## [What needs to be done]
Here is the listing. Report each line in it that contains the string "every".

## [Data]
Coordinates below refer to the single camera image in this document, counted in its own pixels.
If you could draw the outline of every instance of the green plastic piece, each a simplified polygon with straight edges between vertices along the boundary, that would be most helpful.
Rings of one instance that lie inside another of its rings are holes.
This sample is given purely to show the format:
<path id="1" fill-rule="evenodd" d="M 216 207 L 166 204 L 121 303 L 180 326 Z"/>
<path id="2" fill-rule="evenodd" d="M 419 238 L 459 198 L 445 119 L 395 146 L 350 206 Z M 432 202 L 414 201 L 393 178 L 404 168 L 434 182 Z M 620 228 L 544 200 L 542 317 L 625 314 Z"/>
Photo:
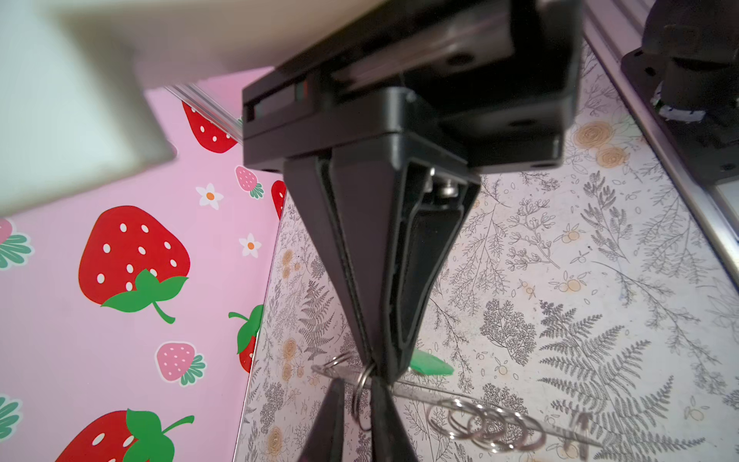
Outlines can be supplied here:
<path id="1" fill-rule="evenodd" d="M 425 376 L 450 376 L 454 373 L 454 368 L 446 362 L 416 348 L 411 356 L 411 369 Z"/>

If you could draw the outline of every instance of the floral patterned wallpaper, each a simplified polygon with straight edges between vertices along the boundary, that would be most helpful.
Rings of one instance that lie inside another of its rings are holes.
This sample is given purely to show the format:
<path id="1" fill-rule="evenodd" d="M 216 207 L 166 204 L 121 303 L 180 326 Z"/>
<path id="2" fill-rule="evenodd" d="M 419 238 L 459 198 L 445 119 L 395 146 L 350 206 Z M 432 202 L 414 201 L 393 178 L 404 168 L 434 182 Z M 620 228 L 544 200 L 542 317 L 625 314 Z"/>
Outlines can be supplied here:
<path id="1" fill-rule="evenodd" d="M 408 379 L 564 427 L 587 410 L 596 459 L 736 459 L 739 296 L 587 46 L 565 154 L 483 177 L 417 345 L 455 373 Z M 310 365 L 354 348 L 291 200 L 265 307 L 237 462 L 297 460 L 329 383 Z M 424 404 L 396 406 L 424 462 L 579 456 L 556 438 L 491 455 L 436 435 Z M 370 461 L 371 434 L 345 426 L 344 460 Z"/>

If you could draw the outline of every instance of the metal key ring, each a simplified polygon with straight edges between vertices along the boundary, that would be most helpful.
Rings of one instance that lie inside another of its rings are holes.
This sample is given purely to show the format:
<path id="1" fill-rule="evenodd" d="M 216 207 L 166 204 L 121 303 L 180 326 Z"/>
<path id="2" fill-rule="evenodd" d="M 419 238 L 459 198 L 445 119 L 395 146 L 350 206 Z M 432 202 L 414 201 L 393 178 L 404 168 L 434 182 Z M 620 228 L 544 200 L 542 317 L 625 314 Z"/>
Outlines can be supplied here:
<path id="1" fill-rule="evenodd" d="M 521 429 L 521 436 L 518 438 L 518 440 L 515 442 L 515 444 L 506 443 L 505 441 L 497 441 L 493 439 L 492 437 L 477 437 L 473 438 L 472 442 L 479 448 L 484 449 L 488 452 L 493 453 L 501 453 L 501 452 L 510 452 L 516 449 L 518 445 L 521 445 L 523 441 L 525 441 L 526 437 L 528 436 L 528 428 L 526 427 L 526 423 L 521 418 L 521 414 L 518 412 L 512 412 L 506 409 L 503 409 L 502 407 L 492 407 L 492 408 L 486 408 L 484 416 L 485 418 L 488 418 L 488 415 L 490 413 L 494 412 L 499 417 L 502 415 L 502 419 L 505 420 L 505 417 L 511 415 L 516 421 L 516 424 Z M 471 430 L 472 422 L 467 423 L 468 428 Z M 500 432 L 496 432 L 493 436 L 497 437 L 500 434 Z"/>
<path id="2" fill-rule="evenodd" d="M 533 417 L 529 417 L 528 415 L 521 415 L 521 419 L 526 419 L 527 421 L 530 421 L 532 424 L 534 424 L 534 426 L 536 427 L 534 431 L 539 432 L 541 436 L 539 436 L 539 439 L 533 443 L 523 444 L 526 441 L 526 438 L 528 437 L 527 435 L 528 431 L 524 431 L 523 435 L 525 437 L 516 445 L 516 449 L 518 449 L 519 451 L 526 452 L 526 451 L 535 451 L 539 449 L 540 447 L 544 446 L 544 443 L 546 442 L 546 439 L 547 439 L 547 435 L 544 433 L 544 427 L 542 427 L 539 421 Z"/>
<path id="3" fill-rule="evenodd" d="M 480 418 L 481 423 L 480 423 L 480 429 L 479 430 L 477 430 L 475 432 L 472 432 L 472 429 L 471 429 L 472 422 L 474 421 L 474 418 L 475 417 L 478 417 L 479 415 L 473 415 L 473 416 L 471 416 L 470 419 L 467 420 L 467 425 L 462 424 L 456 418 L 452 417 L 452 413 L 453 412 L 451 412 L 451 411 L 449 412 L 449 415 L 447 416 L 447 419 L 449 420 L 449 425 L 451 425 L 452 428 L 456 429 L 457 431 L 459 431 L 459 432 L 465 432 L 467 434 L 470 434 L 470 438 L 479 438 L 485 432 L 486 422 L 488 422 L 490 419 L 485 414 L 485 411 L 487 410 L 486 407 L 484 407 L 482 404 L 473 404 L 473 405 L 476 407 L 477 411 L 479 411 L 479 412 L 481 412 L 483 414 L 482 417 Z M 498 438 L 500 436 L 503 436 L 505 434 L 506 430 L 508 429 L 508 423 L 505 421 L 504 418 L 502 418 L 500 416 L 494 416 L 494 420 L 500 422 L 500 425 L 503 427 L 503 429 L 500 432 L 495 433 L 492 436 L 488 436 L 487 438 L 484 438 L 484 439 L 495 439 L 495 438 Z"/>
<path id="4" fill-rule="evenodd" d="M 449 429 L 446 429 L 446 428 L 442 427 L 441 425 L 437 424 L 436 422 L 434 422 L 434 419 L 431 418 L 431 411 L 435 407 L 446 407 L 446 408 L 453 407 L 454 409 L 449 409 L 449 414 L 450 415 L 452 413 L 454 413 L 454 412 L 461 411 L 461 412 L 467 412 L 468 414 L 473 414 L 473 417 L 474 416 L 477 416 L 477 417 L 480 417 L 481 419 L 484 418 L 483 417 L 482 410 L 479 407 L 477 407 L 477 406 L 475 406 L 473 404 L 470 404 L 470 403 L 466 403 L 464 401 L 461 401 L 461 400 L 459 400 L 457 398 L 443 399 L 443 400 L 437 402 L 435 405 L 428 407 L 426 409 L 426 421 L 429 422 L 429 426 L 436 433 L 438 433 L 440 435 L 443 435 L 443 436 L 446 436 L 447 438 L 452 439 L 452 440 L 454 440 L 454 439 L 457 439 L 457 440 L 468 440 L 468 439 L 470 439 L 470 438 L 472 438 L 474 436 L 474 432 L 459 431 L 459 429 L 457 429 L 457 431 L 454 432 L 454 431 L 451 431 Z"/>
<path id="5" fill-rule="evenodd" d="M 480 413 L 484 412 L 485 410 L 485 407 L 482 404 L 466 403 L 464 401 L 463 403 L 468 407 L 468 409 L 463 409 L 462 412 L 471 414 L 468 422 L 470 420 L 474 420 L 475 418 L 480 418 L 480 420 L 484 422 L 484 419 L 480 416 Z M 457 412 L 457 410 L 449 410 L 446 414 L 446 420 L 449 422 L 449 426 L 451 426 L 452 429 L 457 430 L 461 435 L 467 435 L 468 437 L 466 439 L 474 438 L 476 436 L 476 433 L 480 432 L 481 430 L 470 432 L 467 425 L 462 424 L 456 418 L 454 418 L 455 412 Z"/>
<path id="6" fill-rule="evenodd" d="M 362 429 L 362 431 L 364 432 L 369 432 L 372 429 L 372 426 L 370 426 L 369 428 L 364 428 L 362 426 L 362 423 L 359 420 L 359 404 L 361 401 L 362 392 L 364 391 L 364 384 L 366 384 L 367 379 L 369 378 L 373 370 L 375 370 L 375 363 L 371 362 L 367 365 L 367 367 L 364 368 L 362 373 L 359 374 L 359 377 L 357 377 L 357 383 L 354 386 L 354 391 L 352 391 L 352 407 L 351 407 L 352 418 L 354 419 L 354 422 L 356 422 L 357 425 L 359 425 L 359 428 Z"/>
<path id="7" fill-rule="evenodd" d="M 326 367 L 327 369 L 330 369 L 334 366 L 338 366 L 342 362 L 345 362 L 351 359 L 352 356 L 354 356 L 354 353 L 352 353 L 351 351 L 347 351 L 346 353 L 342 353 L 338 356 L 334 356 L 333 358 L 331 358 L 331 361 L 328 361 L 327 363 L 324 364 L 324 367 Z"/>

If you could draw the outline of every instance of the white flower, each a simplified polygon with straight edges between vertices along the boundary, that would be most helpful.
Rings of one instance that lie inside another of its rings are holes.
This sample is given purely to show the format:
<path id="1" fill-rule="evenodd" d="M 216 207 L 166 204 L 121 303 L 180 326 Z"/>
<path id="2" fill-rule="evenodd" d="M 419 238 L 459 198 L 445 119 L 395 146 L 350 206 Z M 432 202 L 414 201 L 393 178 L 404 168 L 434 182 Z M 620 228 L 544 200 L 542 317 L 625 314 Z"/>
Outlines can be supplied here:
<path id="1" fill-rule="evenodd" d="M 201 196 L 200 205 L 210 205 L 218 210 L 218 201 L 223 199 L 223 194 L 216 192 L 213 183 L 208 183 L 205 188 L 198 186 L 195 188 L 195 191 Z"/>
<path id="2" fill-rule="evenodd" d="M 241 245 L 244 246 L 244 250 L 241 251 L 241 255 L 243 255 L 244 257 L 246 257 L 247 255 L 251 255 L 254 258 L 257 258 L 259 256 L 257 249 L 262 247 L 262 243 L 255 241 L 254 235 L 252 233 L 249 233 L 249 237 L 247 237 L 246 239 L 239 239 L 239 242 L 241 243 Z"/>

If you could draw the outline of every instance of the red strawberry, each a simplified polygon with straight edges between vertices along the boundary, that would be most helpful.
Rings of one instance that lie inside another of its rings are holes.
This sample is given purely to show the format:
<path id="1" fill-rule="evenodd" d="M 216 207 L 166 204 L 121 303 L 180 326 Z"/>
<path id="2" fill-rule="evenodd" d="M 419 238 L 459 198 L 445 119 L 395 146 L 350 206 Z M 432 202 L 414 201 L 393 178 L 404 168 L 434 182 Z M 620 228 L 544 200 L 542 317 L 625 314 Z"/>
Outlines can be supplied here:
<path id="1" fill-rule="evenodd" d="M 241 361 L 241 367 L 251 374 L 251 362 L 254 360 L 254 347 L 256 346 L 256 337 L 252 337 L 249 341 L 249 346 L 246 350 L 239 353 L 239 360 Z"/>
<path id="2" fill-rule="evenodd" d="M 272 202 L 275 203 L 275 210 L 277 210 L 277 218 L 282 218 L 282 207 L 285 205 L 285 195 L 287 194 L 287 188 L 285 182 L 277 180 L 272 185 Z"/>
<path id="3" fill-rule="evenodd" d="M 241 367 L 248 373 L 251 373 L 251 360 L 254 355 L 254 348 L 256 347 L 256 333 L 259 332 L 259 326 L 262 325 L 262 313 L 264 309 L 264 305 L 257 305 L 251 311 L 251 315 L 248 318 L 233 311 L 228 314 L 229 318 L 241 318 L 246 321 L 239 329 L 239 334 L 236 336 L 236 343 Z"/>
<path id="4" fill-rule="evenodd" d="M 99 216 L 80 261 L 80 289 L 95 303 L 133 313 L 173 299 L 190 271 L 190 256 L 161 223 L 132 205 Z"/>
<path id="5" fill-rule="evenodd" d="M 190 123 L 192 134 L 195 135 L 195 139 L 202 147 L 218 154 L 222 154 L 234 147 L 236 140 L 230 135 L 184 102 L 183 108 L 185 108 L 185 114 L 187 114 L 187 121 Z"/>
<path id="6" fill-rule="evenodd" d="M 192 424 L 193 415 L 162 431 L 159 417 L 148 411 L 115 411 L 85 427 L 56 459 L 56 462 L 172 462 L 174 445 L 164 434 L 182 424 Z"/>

## [Result for this exercise]
If you could draw the outline of every instance of the green plastic piece, each a simplified polygon with straight edges between vertices along the boundary, that would be most helpful.
If you could draw the outline of every instance of the floral patterned wallpaper, each a simplified polygon with straight edges between vertices along the boundary, that would be most helpful.
If you could draw the outline of every instance of the metal key ring, each a simplified polygon with straight edges between vertices along the boundary, that would be most helpful.
If you could draw the outline of every instance of the white flower, each a simplified polygon with straight edges between vertices along the boundary, that would be most helpful.
If you could draw the outline of every instance of the red strawberry, each a simplified polygon with straight edges between vertices along the boundary, that would be most helpful.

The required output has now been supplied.